Contributing to eesyscreener
Source:.github/CONTRIBUTING.md
Ideas for eesyscreener should first be raised as a GitHub issue after which anyone is free to write the code and create a pull request for review.
Introduction
Explore education statistics (EES) is our bespoke statistics publishing platform, for it to work we rely on standardising the structure of our data files.
This package contains the checks used to enforce our open data standards.
Before contributing to the package, you should read this, and the vignettes describing the package, to understand all of the logic and decisions made. Particularly the assumptions_in_checks.Rmd
vignette as that provides crucial information about interdependencies between functions within the package.
Package structure
The screen_*()
functions are the key user facing exports of the package.
screen_csv()
is expected to be the primary function used, it takes a pair of CSV files and screens them.
- One script per exported function (except for data objects or if internal and in
R/utils.R
) - All individual checks should be named in accordance with the naming conventions in the
_pkgdown.yml
file - Due to the extensive use of check / test in this package, internal functions handling argument validation should follow the
validate_arg_*()
convention - All
check_*()
functions must return a consistent list structure -
R/utils.R
contains all internal functions -
data-raw/
contains the source code for example data and hardcoded variables - Use RDS as the main format for permanent test data (beware it automatically does some cleaning!), make temp CSV files or create a data.frame in code if needed
- Think about dependencies between functions - explain any in the
assumptions_in_checks.Rmd
vignette
Stylistic preferences
This package has a big priority on efficiency, we need to keep it fast so the Shiny app and API endpoint are responsive even with larger files
- performance profile and use the fastest available functions
- test on large files (5 million rows and above), and prioritise large file performance over small file performance
- avoid duplication between functions
- don’t validate arguments in individual
precheck_*()
orcheck_*()
functions
duckplyr seems to be the fastest approach, take the following example code, just aimed at checking if the time_identifier values are valid
# Base R
setdiff(
unique(as.character(data$time_identifier)),
eesyscreener::acceptable_time_ids
)
# dplyr / duckplr (methods_overwrite / methods_restore)
data |>
dplyr::distinct(.data$time_identifier) |>
dplyr::anti_join(
data.frame("time_identifier" = eesyscreener::acceptable_time_ids),
by = "time_identifier"
) |>
dplyr::pull(time_identifier)
Initially the base R looks simpler, less code, so likely faster…

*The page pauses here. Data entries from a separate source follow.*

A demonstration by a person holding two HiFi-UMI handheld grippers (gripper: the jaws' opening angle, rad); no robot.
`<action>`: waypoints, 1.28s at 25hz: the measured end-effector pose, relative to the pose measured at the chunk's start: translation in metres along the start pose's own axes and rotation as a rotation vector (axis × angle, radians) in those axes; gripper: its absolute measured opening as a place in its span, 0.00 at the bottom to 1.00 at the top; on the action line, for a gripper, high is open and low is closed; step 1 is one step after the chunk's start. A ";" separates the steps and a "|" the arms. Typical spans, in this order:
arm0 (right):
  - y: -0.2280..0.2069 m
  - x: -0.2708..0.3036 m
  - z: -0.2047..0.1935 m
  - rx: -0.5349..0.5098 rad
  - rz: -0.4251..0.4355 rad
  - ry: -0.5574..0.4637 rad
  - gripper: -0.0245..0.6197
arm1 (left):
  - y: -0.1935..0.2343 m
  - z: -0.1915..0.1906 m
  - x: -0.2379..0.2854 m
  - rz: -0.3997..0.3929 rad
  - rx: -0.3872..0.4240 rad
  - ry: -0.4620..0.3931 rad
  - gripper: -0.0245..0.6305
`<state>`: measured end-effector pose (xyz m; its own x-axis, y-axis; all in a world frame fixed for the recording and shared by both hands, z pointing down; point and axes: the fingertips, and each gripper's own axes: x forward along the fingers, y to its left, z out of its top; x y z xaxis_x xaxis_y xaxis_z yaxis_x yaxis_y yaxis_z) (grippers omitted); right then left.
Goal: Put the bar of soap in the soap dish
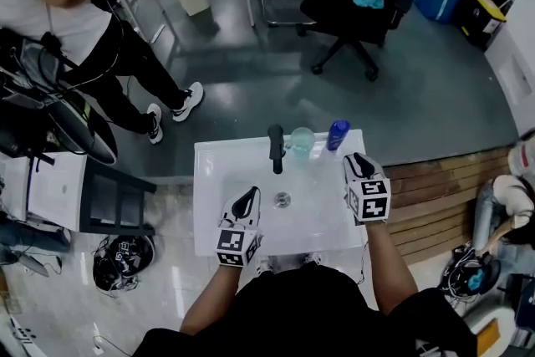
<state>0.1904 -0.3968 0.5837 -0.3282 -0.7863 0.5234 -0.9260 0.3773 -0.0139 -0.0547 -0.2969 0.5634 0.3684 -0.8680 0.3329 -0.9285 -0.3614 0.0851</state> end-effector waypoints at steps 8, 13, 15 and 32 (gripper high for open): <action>0.035 -0.067 0.073 -0.114 -0.071 -0.289 0.07 | 0.010 0.043 -0.005 0.001 0.037 -0.086 0.07; 0.047 -0.094 0.095 -0.130 -0.100 -0.403 0.07 | 0.018 0.065 -0.009 0.004 0.055 -0.127 0.07; 0.050 -0.100 0.096 -0.128 -0.104 -0.425 0.07 | 0.024 0.066 -0.014 0.019 0.049 -0.134 0.07; 0.083 -0.110 0.100 -0.127 -0.043 -0.481 0.06 | 0.031 0.077 -0.032 0.024 0.030 -0.164 0.07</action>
<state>0.1307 -0.3283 0.4397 -0.3668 -0.9278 0.0682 -0.9203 0.3726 0.1188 -0.0917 -0.3064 0.4836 0.3508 -0.9197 0.1766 -0.9363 -0.3474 0.0504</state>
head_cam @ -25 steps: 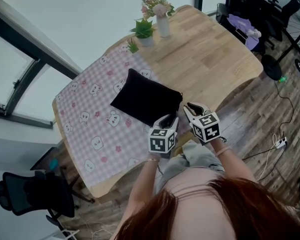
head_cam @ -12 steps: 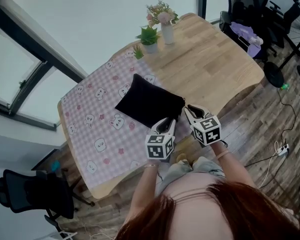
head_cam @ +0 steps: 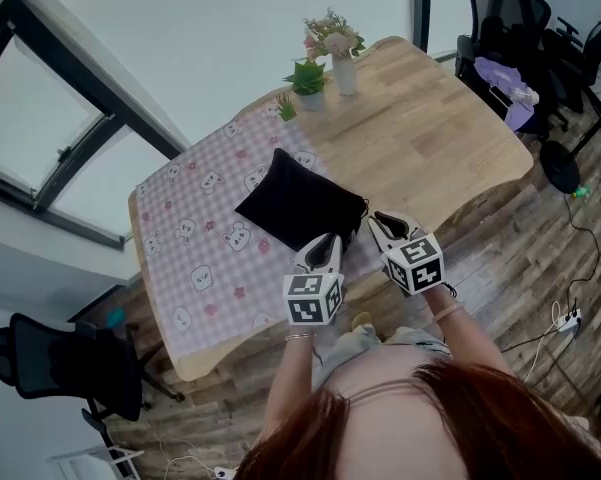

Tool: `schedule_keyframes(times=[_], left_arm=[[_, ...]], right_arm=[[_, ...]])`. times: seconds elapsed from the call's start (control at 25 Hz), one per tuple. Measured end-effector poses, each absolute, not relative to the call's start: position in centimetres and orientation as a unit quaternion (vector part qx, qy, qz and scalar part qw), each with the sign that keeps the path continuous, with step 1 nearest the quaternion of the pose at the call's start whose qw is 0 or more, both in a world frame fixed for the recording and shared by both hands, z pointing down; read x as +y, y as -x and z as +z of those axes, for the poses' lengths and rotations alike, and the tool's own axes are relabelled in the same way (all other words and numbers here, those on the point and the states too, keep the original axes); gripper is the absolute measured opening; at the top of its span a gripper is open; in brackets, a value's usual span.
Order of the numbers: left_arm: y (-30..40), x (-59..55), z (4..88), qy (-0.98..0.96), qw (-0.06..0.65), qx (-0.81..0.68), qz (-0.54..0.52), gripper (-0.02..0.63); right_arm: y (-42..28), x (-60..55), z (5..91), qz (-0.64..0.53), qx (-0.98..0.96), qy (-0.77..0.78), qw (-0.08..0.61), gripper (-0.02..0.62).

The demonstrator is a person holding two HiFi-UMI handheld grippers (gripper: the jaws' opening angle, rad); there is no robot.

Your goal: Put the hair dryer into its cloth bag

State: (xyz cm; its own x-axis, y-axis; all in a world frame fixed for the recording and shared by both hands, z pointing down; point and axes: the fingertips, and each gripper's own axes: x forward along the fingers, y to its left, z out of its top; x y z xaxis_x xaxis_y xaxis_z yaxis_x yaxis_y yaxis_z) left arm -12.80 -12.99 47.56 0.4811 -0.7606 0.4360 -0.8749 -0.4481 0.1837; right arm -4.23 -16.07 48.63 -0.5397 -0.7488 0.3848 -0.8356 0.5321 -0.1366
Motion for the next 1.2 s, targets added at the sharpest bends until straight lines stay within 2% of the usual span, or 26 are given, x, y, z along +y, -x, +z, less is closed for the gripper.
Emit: schedule_keyframes(times=[1.2], left_arm=[[8.5,-3.7,35.5,-0.818,0.071,-0.564,0.092,0.017]], right_arm=[[-1.9,-7.2,38.3,0.054,-0.916,-0.393,0.055,0.000]])
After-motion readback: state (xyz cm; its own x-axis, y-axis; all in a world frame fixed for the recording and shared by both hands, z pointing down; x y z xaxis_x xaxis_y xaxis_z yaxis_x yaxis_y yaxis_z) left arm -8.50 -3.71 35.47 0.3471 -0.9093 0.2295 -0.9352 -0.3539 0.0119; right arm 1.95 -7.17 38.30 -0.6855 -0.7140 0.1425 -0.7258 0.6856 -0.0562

Ran through microbenchmark the results on a ~6 million row data.frame in milliseconds were:
- base R ~ 3,231 ms
- dplyr ~ 61.6 ms
- duckplyr ~ 5.7 ms
For the eesyscreener::example_data, a tiny file, results were different, though as mentioned above, we should prioritise the larger files as that is where the greatest impact is felt:
- base R ~ 62.6 microseconds
- dplyr ~ 1,865 microseconds
- duckplr ~ 4,774 microseconds
If Frederick hadn’t already told us enough times, duck is king. We can write nice readable dplyr code, but utilise the power of the duck. Best of both worlds.
If you have issues with linting and dplyr variables showing no visible binding, follow the guide to using dplyr in packages.
duckplyr messages
duckplyr is particularly verbose, and will tell you when it’s falling back to dplyr, often you may get messages like the following:
The duckplyr package is configured to fall back to dplyr when it encounters an incompatibility. Fallback events can be collected and uploaded for analysis to guide future development. By default, data will be collected but no data will be uploaded. i Automatic fallback uploading is not controlled and therefore disabled, see
?duckplyr::fallback()
. v Number of reports ready for upload: 1.
These are safe to ignore, though detail out the places where duckplyr has tried and failed to run, often if you investigate through duckplyr::fallback_review()
you can pinpoint where in the code you tried to get duckplyr to do something it didn’t want.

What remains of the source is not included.